Bedachtzaam nam Nick een slok champagne. Bij nader inzien hoopte hij dat ze weg was.
Natuurlijk had hij er niets op tegen om een prachtige vrouw in zijn bed aan te treffen, maar ze kon hem inmiddels weinig meer bekoren, en na deze lange dag had hij al helemaal geen trek in de scène die ze beslist zou maken als hij hun affaire nu zou beëindigen.
Peinzend staarde hij vanaf zijn plekje in de serre naar de tuin achter het grote herenhuis. Het was al herfst, maar de heesters, die zijn zus Isabella een paar jaar geleden had geplant, stonden nog steeds in bloei. De stenen muren die de tuin omringden, waren zo hoog dat hij de straten van Little Italy, waar hij zijn hele jeugd onbezorgd had gespeeld, niet eens kon zien. Goed, hij moest toegeven dat niet al zijn jeugdherinneringen even plezierig waren; als je vader de don van een machtige misdaadfamilie was, merkte je al op jonge leeftijd dat jouw leven anders was dan dat van leeftijdgenootjes. Rond zijn tiende was hij erachter gekomen wat Cesare Orsini precies was, en hij had hem erom gehaat.
De band die hij met zijn moeder en zussen had, was gelukkig altijd sterk geweest. En met zijn broers… Er verscheen een brede glimlach op zijn gezicht. Niemand zou ooit tussen hen kunnen komen.
Al de hele dag waren zijn gedachten af en toe afgedwaald naar hun kindertijd. Ze hadden elkaar ongenadig gepest, maar ze hadden het ook samen opgenomen tegen de kinderen die het stoer vonden om de zoons van een don van een famiglia lastig te vallen. Toen ze nog maar net volwassen waren, waren ze alle vier hun eigen weg gegaan, maar al snel daarna hadden ze elkaar teruggevonden. Samen hadden ze een succesvolle investeringsfirma opgericht, waardoor ze nu even rijk en machtig waren als hun vader – zonder de schaduwzijde van Cesares leven, welteverstaan.
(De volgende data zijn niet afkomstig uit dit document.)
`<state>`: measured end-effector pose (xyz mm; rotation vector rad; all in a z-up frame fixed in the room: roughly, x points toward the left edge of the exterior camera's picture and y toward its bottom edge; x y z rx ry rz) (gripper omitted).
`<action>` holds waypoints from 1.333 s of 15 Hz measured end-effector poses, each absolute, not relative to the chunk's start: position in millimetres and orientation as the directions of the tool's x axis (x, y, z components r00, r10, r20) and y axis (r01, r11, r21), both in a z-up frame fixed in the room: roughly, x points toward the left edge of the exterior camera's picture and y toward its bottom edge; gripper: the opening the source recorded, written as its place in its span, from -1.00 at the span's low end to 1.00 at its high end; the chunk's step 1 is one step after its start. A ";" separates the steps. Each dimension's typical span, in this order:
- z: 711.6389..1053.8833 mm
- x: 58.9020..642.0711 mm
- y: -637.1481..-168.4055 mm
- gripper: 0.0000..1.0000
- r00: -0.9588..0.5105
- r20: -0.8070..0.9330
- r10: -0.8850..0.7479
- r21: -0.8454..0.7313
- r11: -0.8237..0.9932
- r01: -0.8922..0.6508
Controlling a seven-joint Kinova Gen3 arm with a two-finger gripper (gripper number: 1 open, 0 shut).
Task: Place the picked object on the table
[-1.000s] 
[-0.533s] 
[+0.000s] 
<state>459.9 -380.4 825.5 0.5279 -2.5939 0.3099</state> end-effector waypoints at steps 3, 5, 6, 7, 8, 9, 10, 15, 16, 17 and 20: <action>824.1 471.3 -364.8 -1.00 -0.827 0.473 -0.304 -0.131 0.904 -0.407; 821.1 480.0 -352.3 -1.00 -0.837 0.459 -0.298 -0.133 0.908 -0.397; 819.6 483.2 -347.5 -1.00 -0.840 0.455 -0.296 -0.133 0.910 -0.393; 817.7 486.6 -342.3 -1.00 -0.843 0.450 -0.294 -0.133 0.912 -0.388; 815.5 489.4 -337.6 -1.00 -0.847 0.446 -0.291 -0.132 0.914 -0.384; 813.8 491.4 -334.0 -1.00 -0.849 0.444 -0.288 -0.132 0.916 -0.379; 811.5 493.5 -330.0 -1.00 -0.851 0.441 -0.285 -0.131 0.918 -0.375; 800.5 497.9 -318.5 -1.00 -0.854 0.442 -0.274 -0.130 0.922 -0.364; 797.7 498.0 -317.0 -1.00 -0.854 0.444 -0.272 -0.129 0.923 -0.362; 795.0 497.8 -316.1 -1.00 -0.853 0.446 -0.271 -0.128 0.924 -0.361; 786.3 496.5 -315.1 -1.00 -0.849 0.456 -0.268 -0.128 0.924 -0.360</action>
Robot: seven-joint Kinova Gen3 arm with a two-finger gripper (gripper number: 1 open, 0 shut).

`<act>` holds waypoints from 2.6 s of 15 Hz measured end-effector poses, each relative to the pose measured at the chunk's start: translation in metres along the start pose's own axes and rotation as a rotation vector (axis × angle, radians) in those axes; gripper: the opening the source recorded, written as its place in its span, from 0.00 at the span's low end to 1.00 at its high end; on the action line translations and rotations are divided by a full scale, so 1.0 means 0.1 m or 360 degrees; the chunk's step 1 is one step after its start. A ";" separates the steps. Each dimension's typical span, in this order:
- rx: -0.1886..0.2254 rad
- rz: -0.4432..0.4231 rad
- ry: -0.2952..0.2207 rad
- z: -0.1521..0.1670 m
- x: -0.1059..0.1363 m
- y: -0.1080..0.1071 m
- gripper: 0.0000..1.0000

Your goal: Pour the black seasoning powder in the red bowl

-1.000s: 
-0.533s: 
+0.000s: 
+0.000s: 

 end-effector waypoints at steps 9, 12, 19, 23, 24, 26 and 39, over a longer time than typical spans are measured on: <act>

Raffaele, Dante, Falco en hij hadden een ongelooflijk hechte band. Niet alleen scheelden ze weinig in leeftijd, maar ook qua uiterlijk, temperament en karakter leken ze veel op elkaar. Zouden ze nu dan toch uit elkaar groeien? Het leek haast onvermijdelijk, nu de een na de ander trouwde.
Nadat hij het laatste restje van zijn champagne had opgedronken, liep hij naar de bar aan de andere kant van de serre. De barman glimlachte beleefd terwijl hij een nieuwe fles Dom Pérignon ontkurkte en de goudkleurige champagne in een kristallen flûte schonk.
‘Bedankt,’ zei Nick, waarna hij met het glas in zijn hand tegen de bar leunde. Niet te geloven, dacht hij bij zichzelf, zijn broers waren allemaal getrouwd! Eerst Rafe, toen Dante, en nu zelfs Falco – die altijd had uitgeroepen dat hij niemand anders nodig had.
‘Jij zal ook een keer voor iemand vallen,’ had Rafe gisteravond gezegd, toen ze met zijn vieren in The Bar – het café in SoHo waar ze samen eigenaar van waren – het glas hadden geheven op Falco’s huwelijk.
‘Ik dacht het niet,’ had hij geantwoord, waarop ze allemaal hadden gegrinnikt.
‘Zeker weten, kerel,’ had Dante gezegd. ‘Jouw beurt komt nog wel.’
‘Geloof me,’ had Falco eraan toegevoegd. ‘Voor je het weet, heeft iemand je arme hart veroverd.’
Daar hadden ze met zijn allen uitbundig om gelachen, en Nick had maar niet verteld dat hij zijn vingers al een keer had gebrand – en absoluut niet van plan was om twee keer zo stom te zijn.
Met een grimas zette hij zijn nog volle glas champagne op de marmeren bar. ‘Een scotch,’ zei hij. ‘Maak er maar een dubbele van.’